## INSTRUCTIONS TO FOLLOW
Each line in the entries that has the word "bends" has to be copied.

......

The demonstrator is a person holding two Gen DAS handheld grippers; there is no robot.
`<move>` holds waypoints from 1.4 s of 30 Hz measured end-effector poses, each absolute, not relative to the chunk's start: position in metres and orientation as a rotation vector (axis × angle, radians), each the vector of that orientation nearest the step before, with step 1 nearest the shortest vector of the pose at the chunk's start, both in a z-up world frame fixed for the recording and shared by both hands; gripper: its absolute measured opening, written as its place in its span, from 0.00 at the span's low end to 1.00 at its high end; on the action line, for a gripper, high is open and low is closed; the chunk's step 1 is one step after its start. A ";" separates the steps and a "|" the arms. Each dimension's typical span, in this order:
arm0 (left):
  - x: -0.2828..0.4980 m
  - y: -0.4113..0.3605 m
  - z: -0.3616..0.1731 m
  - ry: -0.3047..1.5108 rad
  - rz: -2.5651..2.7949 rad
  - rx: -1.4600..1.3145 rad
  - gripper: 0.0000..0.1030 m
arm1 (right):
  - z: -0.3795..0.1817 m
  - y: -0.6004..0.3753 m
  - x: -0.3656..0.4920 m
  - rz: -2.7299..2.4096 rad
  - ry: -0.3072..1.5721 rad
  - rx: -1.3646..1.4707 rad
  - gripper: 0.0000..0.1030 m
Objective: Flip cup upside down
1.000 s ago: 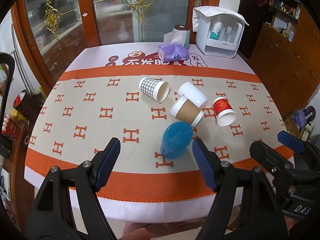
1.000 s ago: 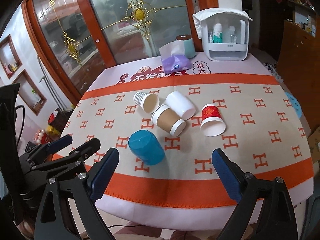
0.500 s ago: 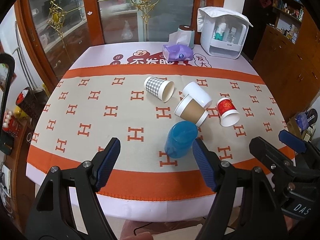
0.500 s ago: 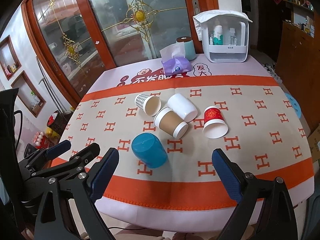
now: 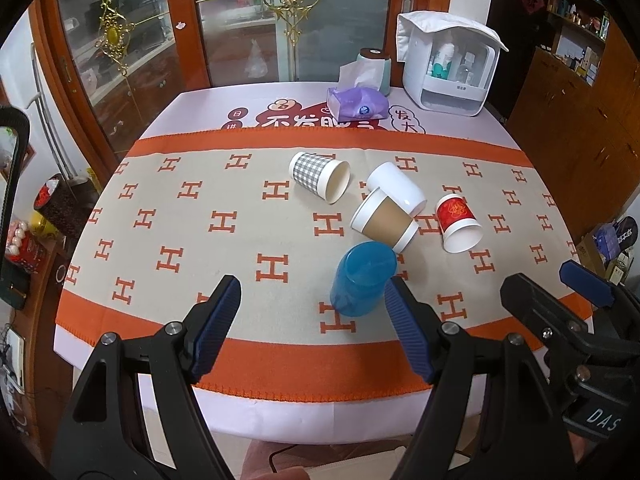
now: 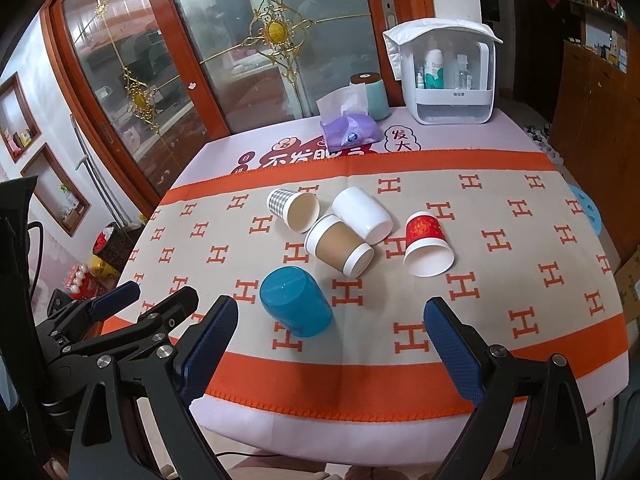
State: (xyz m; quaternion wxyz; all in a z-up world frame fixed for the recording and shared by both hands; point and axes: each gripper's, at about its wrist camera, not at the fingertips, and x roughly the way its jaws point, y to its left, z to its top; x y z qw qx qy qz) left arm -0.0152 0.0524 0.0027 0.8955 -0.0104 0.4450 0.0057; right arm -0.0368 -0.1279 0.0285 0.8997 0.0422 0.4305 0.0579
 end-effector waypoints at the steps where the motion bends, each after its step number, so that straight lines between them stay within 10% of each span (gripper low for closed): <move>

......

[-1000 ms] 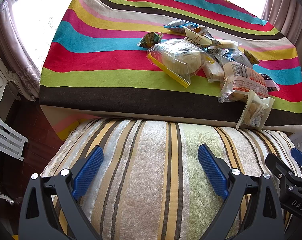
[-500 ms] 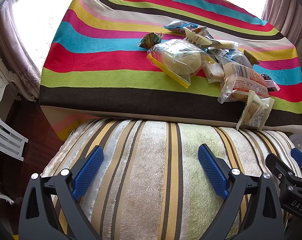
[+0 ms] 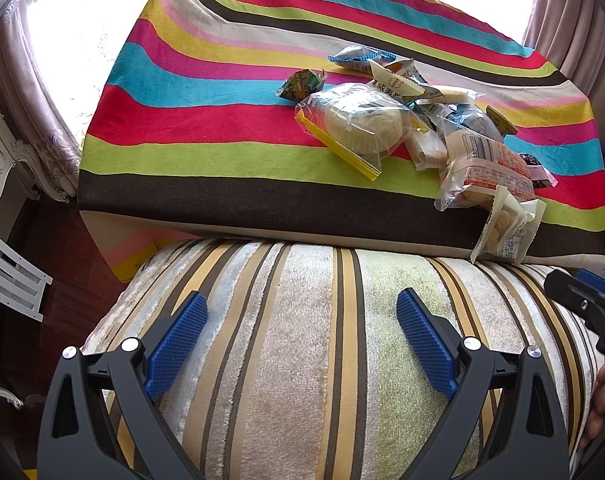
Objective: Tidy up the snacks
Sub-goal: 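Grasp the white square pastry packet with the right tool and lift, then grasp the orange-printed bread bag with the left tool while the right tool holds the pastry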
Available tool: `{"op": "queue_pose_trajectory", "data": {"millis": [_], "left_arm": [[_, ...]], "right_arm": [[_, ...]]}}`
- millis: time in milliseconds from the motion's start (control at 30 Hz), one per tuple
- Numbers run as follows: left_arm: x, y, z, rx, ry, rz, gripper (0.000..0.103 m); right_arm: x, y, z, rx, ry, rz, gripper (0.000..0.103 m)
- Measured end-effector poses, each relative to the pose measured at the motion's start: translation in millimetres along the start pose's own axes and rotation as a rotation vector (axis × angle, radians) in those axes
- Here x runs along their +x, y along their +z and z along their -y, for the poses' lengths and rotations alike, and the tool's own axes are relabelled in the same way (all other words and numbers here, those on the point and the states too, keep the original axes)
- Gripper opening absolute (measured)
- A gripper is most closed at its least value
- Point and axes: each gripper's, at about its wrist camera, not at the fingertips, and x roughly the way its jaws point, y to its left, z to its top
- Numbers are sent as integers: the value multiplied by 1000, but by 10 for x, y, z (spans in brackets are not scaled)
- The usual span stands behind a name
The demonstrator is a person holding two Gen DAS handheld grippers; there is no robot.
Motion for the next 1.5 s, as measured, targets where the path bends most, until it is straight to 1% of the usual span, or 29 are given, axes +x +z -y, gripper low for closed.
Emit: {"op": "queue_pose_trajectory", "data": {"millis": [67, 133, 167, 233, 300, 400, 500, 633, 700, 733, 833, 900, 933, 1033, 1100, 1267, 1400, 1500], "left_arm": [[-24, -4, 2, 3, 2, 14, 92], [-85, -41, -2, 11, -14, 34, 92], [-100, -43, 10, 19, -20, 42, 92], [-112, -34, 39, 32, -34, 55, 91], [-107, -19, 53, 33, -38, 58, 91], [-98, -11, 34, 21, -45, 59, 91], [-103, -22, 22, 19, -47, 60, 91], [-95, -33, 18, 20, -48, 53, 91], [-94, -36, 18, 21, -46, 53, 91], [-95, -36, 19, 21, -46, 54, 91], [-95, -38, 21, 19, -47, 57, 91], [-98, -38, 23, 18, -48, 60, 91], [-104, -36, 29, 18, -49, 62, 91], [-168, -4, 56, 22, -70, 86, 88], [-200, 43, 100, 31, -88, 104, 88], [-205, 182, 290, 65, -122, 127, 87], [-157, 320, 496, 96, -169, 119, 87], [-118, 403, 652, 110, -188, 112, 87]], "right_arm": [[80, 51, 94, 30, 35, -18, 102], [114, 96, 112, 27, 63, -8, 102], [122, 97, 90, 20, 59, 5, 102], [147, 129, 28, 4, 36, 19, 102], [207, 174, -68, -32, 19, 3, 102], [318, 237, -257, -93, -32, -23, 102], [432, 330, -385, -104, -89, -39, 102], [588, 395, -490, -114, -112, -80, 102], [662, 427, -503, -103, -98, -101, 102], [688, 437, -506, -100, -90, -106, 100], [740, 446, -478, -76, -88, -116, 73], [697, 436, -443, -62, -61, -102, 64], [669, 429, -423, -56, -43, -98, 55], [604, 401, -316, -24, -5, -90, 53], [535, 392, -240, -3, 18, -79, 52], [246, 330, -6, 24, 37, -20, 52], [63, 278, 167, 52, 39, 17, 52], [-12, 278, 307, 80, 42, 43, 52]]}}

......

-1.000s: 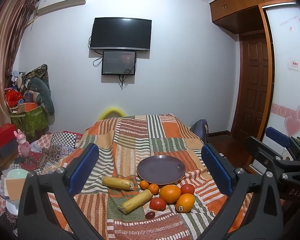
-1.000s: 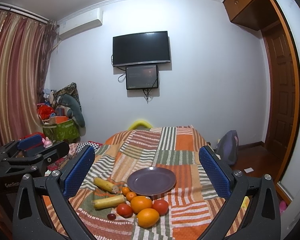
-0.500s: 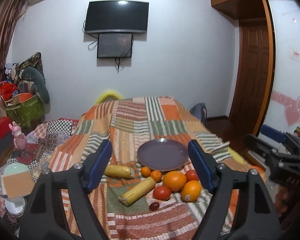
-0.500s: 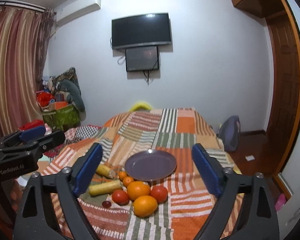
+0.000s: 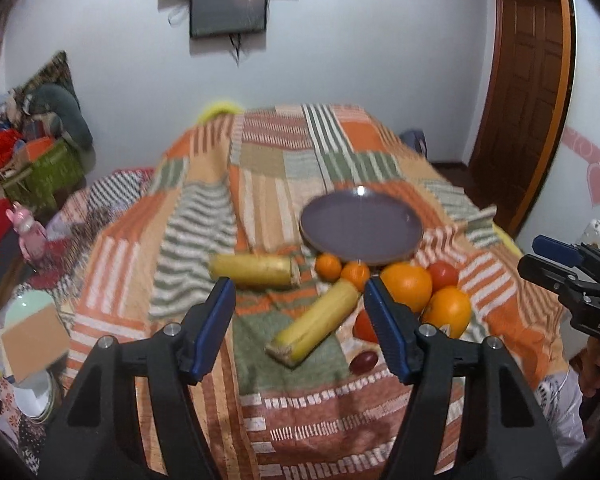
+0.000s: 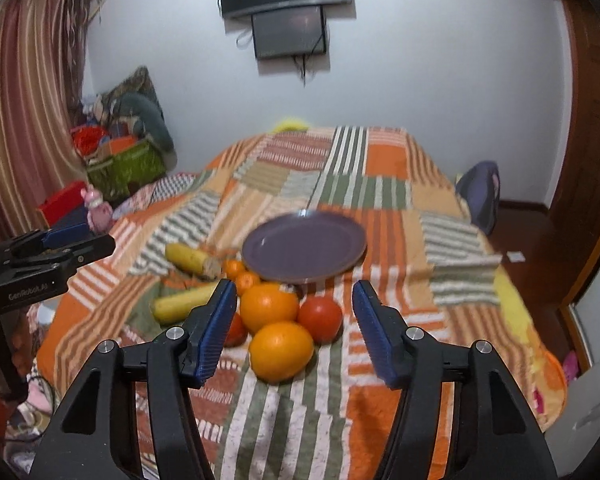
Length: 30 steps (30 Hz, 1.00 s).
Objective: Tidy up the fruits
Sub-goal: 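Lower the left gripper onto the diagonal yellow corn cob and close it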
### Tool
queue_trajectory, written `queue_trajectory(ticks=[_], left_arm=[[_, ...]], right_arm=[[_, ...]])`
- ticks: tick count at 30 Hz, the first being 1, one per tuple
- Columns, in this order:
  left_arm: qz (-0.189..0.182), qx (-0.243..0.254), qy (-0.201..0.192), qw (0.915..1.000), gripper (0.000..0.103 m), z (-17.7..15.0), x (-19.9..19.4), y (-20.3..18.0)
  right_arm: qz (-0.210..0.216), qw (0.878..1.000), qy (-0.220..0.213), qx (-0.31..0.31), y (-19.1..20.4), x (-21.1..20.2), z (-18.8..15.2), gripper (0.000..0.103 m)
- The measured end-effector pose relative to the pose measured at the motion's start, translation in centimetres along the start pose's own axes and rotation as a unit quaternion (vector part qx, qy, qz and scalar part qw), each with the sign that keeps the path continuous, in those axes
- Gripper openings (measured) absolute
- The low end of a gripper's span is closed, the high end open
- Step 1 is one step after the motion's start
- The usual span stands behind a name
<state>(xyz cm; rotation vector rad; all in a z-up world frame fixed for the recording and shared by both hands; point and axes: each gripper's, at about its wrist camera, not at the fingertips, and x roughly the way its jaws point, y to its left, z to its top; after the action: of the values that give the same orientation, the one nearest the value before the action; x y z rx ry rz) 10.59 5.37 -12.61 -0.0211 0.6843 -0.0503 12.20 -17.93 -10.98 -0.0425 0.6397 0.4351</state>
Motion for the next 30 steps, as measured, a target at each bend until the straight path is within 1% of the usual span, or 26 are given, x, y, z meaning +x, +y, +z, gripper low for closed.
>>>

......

## ANSWER TO THIS PROBLEM
 end-effector waypoints at the steps where the motion bends, each after its step number, so that straight lines between them stay within 10% of each span (gripper low for closed): <move>
Motion for the next 1.5 s, as measured, targets where the path bends most, until it is straight to 1% of the usual span, or 29 are given, axes +x +z -y, gripper low for closed.

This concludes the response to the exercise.